Green Hydrogen Market Size and Share

Green Hydrogen Market Analysis by Mordor Intelligence
The Green Hydrogen Market size is estimated at 0.47 Million tons in 2026, and is expected to reach 10.78 Million tons by 2031, at a CAGR of 87.12% during the forecast period (2026-2031). This outlook translates into a sizable jump in market size and confirms that large‐scale industrial decarbonization is replacing gray hydrogen rather than supplementing it. Persistent drops in renewable power costs, supportive government incentives, and early-stage infrastructure build-outs are the primary catalysts. Capacity additions concentrate in regions with high solar irradiance or strong wind resources, while emerging carbon border fees in Europe and more stringent fuel rules in shipping extend demand to new use cases. Cost curves for electrolyzers keep bending downward as gigafactories ramp up, and merchant PPAs for curtailed electricity now let many projects lock in near-zero input prices. Competitive intensity is moderate because five manufacturers still handle most orders, yet Chinese suppliers are cutting into margins with lower-priced alkaline units and may reset price expectations once export volumes rise.
Key Report Takeaways
- By technology, alkaline electrolysis captured 55.13% of 2025 revenue, while PEM is forecast to post a 92.35% CAGR through 2031.

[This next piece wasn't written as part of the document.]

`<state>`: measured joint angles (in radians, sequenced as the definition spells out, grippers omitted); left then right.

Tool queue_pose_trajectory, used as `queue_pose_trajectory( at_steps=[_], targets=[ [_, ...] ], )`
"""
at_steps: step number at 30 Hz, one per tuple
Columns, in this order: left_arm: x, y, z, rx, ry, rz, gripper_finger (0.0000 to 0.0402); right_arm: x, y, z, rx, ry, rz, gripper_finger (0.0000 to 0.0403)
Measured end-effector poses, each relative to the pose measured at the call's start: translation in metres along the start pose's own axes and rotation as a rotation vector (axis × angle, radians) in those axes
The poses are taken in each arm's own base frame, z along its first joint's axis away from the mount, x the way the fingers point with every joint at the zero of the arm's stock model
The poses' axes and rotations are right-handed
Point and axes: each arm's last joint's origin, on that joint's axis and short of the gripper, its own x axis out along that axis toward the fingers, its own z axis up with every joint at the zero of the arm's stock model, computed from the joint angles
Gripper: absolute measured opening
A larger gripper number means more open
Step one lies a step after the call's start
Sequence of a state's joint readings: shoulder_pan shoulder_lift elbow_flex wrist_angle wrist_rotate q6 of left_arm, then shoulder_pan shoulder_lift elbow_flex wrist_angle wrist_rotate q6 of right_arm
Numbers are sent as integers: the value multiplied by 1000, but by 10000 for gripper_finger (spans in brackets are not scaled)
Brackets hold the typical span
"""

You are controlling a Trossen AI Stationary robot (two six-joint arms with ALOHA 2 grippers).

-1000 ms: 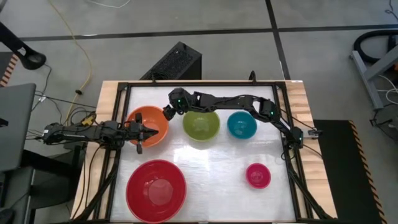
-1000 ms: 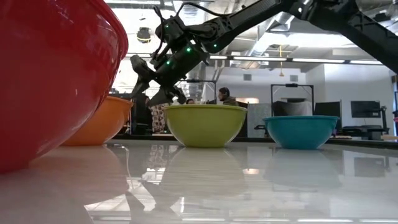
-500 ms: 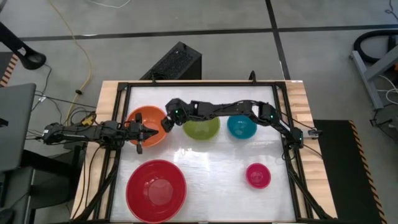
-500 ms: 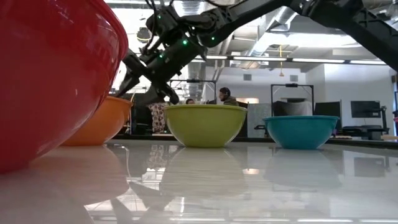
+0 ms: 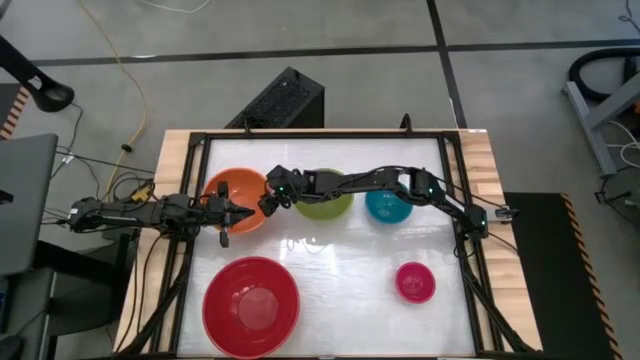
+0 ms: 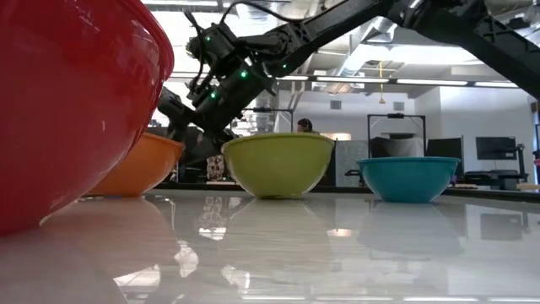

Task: Nest bowls inside each other
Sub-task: Stack the orange bowl on top of the red bowl

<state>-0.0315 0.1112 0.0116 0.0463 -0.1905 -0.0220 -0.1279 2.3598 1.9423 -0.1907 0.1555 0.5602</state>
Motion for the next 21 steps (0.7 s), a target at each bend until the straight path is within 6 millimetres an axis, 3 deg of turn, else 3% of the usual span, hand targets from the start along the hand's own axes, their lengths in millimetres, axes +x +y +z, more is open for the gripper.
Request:
queue_pose_trajectory(
  at_steps=[4,10,16,21],
  targets=[
    [0,0,0,0,0,0,0,1,-6,4,8,-9,-8,191],
    [0,0,0,0,0,0,0,0,-5,9,-2,-22,45,27],
    [0,0,0,0,0,0,0,0,-9,25,18,-148,69,21],
    [0,0,0,0,0,0,0,-5,-37,57,40,-349,-98,21]
  ],
)
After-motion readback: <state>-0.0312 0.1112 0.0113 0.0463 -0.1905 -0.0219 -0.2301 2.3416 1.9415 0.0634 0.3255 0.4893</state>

- By end-user industry, refining held 35.45% of the green hydrogen market share in 2025, but chemicals are projected to expand at a 97.22% CAGR to 2031.
- By geography, Asia-Pacific accounted for 48.23% of the 2025 volume, yet Europe is expected to advance at a 94.19% CAGR through 2031.
Note: Market size and forecast figures in this report are generated using Mordor Intelligence’s proprietary estimation framework, updated with the latest available data and insights as of January 2026.
Global Green Hydrogen Market Trends and Insights
Drivers Impact Analysis
| Drivers | (~) % Impact on CAGR Forecast | Geographic Relevance | Impact Timeline |
|---|---|---|---|
| Declining LCOE of renewables in high-irradiance regions | +18.5% | Middle East, North Africa, Australia, Chile | Medium term (2-4 years) |
| EU industrial decarbonization mandates (steel, fertilizer) | +17.2% | Europe, spillover to Turkey and North Africa | Short term (≤ 2 years) |
| Maritime fuel rules spurring green-ammonia bunkering demand | +16.1% | Global, early adoption in Europe and Singapore | Medium term (2-4 years) |
| Electrolyzer-gigafactory economies of scale | +15.8% | Global, concentrated in China, Germany, India, United States | Short term (≤ 2 years) |
| Surplus curtailed wind/solar PPAs enabling negative-price H₂ | +14.3% | North America, Europe, Australia | Long term (≥ 4 years) |
| Source: Mordor Intelligence | |||
Declining LCOE of Renewables in High-Irradiance Regions
In 2025, solar and onshore wind projects in Saudi Arabia, Chile, and Australia achieved low generation costs. This pricing enables electrolytic hydrogen to compete with steam methane reforming, provided natural gas prices remain favorable. The NEOM complex enjoys a competitive blended LCOE, allowing it to operate without subsidies. Meanwhile, Chile’s Magallanes wind cluster aims to export green ammonia by 2030. By co-locating electrolyzers with resource sites, projects can significantly reduce transmission costs. A case in point is Fortescue’s system in Pilbara, which showcases how iron-ore producers are integrating hydrogen into their operations[1]Fortescue Metals Group, “FFI Commissions 50 MW Electrolyzer in Pilbara,” fmgl.com.au . Collectively, these initiatives have narrowed the green premium over time.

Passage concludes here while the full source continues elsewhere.